#### [Task requirements]
Which lines below fall between the one containing "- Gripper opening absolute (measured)" and the one containing "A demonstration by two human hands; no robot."? Repeat them exactly, counting both of those lines, and add nothing else.

#### [Collected material]
_ _ _ _ _
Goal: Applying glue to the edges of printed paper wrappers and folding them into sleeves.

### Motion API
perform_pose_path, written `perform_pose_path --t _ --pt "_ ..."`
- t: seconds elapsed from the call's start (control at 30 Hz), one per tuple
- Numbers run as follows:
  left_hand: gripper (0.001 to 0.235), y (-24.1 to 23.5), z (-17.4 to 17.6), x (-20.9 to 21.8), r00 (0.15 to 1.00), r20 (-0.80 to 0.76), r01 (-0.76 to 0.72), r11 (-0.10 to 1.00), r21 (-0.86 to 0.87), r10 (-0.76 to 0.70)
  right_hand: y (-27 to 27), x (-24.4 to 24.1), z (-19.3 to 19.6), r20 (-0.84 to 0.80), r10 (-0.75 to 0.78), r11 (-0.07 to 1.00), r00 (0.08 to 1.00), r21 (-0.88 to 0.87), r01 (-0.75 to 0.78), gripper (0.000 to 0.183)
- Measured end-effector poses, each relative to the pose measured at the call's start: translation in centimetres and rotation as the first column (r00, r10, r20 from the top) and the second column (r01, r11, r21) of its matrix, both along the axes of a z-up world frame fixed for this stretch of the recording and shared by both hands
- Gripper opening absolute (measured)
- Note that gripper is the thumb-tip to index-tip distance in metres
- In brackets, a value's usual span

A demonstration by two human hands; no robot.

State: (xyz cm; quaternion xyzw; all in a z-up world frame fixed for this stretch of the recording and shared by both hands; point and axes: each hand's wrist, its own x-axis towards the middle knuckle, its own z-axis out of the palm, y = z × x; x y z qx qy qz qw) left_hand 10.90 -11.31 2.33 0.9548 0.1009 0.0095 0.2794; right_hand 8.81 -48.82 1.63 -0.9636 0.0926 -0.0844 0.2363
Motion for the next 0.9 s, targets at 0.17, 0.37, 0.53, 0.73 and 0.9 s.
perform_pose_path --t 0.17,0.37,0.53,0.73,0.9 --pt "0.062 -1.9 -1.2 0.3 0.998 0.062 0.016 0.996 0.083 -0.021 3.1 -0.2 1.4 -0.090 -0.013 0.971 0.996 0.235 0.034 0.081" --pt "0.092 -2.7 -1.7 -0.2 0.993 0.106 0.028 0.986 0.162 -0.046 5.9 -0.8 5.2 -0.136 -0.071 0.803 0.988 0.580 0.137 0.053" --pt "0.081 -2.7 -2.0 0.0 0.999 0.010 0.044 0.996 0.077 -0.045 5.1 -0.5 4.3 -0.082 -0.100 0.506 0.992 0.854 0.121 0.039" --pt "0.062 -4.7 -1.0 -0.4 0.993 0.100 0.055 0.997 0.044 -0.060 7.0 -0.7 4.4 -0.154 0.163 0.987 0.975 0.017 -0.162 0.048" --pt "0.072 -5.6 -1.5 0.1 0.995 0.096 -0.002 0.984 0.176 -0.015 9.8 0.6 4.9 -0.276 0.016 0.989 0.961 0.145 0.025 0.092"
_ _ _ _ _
#### [Answer section]
- Gripper opening absolute (measured)
- Note that gripper is the thumb-tip to index-tip distance in metres
- In brackets, a value's usual span

A demonstration by two human hands; no robot.

Output for this exercise is complete.